--- Assignment ---
Output, exactly as written, the lines below starting at the line containing "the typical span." and ending at the line containing "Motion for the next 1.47". Drop the pictures and keep both end lines.

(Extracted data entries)
------------------------------------------------------------

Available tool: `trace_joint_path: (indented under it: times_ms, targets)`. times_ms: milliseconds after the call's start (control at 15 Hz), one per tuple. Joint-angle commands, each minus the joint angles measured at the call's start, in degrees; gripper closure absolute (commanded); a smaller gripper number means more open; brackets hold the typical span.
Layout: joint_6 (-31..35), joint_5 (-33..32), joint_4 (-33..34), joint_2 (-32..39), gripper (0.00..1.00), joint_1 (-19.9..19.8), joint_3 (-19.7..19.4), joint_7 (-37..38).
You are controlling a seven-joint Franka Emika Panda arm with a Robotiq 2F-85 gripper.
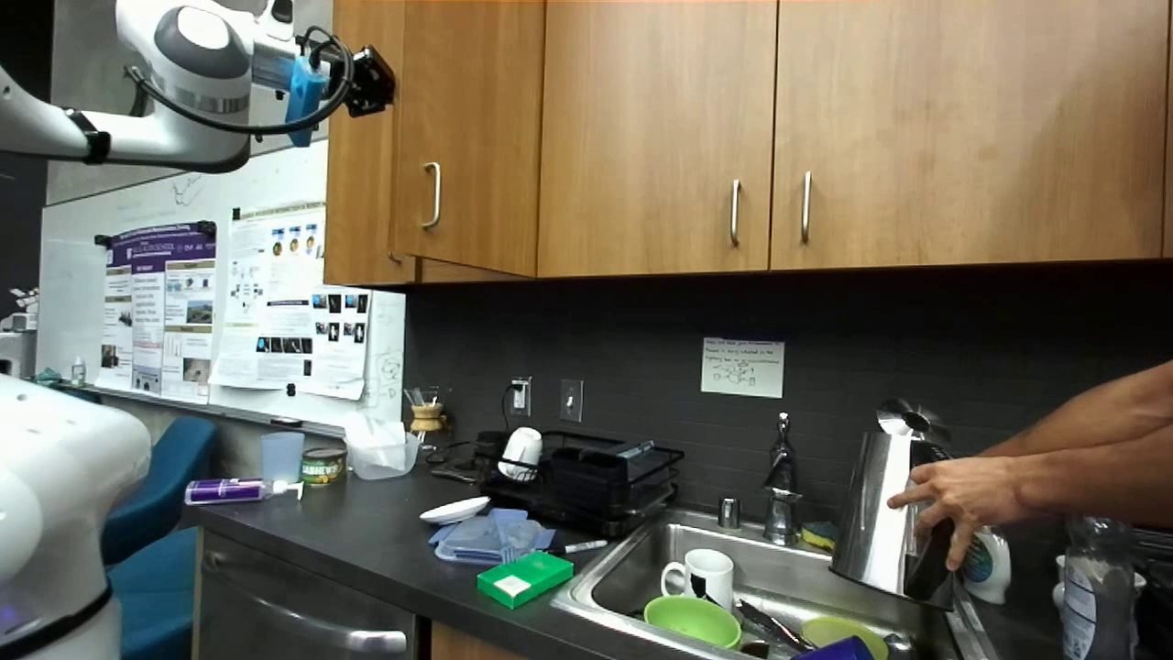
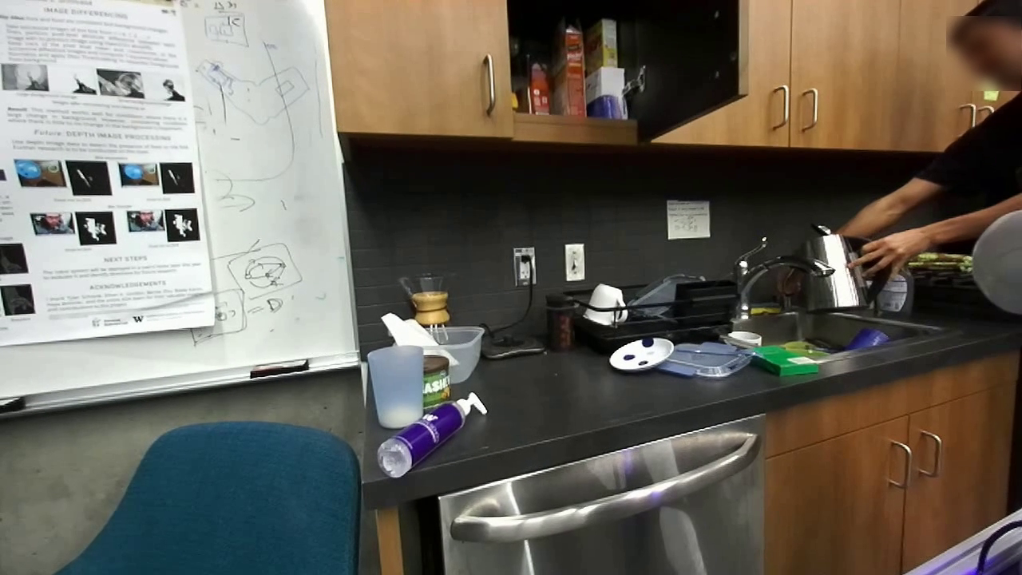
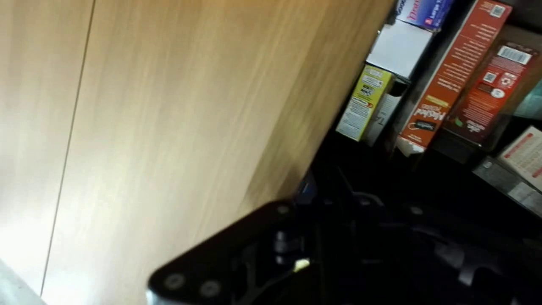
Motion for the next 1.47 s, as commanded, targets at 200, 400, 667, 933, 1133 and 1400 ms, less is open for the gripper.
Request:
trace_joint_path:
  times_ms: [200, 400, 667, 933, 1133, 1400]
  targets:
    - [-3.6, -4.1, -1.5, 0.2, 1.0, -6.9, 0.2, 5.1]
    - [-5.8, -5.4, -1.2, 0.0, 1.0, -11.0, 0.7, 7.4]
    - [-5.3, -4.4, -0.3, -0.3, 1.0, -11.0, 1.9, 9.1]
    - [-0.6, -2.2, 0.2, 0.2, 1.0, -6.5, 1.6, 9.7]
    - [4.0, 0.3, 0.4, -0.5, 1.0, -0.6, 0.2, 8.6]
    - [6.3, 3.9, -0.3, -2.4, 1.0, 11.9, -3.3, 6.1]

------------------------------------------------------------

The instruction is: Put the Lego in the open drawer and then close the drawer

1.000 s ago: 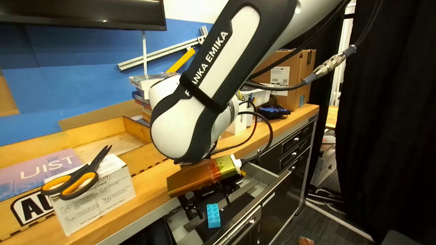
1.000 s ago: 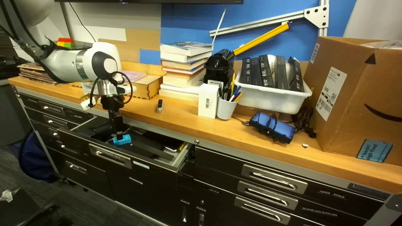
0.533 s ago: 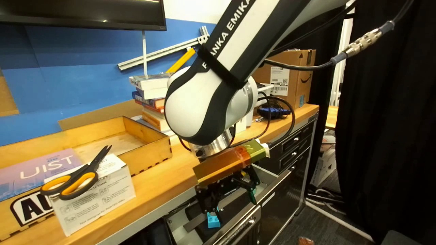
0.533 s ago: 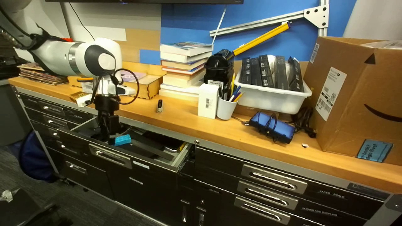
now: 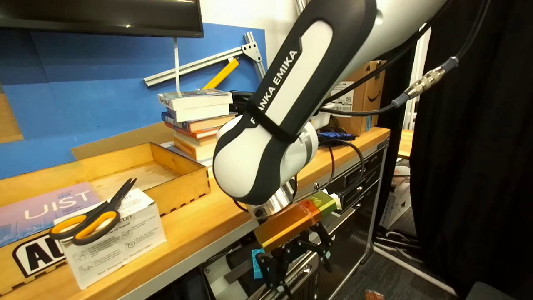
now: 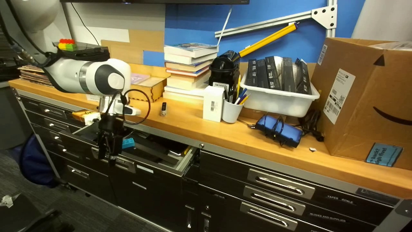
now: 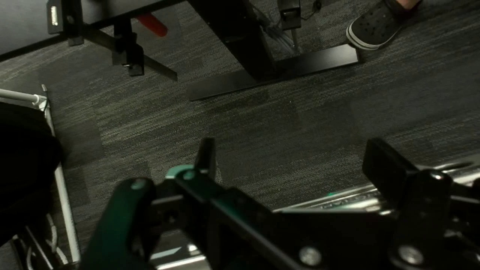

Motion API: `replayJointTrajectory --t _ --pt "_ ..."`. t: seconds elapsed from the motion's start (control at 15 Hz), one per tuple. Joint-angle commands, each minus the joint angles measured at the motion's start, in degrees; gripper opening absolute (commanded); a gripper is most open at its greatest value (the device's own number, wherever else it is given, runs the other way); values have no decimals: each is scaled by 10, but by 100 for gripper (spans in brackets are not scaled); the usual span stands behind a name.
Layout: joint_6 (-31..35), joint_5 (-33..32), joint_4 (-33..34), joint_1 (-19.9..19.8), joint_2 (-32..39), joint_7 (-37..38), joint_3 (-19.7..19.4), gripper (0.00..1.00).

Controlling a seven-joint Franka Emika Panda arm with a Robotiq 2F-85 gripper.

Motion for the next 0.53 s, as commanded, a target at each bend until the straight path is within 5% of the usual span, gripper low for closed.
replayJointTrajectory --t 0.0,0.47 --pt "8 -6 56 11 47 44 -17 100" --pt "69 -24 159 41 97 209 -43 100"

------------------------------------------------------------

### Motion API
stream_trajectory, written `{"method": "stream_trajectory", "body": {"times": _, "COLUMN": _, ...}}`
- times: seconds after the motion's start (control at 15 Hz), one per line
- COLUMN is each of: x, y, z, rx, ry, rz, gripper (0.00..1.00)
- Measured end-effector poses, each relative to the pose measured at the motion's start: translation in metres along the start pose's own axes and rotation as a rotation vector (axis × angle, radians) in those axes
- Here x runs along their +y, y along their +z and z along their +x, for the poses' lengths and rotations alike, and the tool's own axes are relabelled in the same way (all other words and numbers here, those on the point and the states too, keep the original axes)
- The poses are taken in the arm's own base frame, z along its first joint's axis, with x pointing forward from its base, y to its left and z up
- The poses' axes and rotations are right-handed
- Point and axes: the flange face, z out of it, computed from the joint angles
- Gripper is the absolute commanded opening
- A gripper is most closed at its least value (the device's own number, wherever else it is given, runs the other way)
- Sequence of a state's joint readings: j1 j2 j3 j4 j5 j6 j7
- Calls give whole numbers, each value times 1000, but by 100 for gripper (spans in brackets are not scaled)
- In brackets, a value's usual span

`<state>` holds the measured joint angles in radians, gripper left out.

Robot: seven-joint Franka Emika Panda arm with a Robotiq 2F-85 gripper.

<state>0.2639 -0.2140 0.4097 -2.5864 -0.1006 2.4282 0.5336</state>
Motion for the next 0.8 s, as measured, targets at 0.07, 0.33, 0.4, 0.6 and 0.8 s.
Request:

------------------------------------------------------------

--- Output of the exercise ---
Available tool: `trace_joint_path: (indented under it: times_ms, targets)`. times_ms: milliseconds after the call's start (control at 15 Hz), one per tuple. Joint-angle commands, each minus the joint angles measured at the call's start, in degrees; gripper closure absolute (commanded); a smaller gripper number means more open; brackets hold the typical span.
Layout: joint_6 (-31..35), joint_5 (-33..32), joint_4 (-33..34), joint_2 (-32..39), gripper (0.00..1.00), joint_1 (-19.9..19.8), joint_3 (-19.7..19.4), joint_7 (-37..38).
You are controlling a seven-joint Franka Emika Panda arm with a Robotiq 2F-85 gripper.
Motion for the next 1.47 s, as commanded, targets at 200, 400, 667, 933, 1133 and 1400 ms, less is open for the gripper.

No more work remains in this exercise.